PROBLEM STATEMENT = Write out the data word for word, taking care that no picture is carried over.

INFORMATION SHOWN =
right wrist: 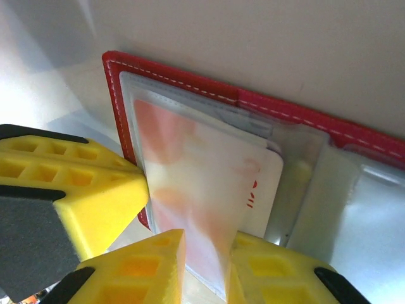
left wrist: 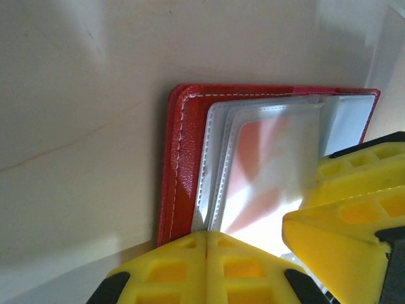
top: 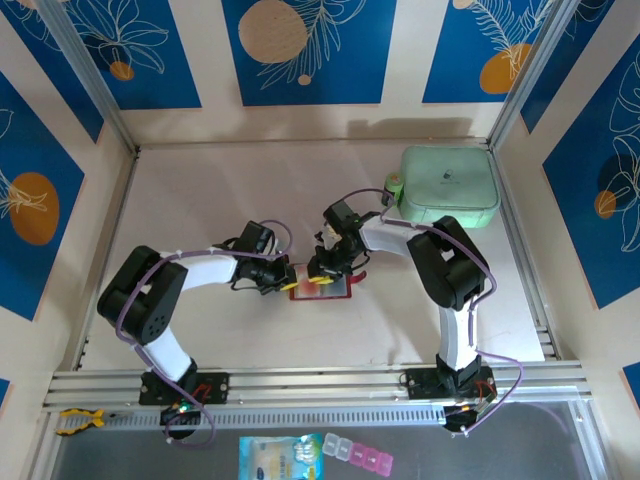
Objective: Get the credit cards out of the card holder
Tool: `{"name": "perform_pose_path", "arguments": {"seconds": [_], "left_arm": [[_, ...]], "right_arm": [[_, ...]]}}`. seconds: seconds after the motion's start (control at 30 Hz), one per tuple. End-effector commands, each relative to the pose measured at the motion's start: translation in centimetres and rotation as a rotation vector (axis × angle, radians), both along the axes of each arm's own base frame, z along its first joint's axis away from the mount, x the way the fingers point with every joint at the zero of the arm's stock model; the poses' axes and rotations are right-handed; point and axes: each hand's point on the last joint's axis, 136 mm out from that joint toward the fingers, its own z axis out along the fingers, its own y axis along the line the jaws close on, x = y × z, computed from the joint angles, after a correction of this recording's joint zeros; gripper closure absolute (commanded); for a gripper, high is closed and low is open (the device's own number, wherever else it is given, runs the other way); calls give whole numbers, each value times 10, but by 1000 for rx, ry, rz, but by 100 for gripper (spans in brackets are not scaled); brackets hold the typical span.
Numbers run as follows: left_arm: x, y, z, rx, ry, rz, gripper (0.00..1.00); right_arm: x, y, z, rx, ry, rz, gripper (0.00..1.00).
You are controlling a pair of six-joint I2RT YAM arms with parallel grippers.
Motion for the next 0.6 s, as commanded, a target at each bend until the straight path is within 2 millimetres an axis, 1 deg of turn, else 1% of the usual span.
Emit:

FINAL ANSWER =
right wrist: 
left wrist: 
top: 
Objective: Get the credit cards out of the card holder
Tool: `{"name": "perform_pose_path", "arguments": {"seconds": [_], "left_arm": [[_, ...]], "right_arm": [[_, ...]]}}`. seconds: seconds after the motion's start (control at 30 Hz), one per tuple. End-effector commands, each relative to the pose measured at the motion's start: translation in centimetres and rotation as a rotation vector (axis × angle, radians), both along the axes of each arm's own base frame, z along its first joint's axis away from the mount, x the way the fingers point with every joint at the zero of the arm's stock model; the poses' axes and rotations are right-handed; point and axes: each hand's point on the last joint's axis, 136 mm out from that joint toward the fingers, its own z axis out along the fingers, its own y axis along the line the jaws close on, x = y × z, computed from the joint angles, after a correction of this recording's joint zeros; gripper closure absolute (commanded); for a gripper, high is closed and low is open (the device's own number, wherever else it is given, runs the other way); calls give whole numbers, each value times 10, but by 1000 for rx, ry, rz, but by 100 for gripper (spans in brackets are not scaled); brackets hold the typical span.
Numbers run as follows: left_arm: x, y, z, rx, ry, rz, gripper (0.00..1.00); right_arm: x, y, z, rx, ry, rz, gripper (0.00..1.00).
You are controlling a pair of six-joint I2RT YAM arms with parallel grippers.
Motion for the next 0.6 s, as commanded, a target at each bend until the straight path is within 2 millimetres an axis, 1 deg of turn, else 1% of the usual span.
Emit:

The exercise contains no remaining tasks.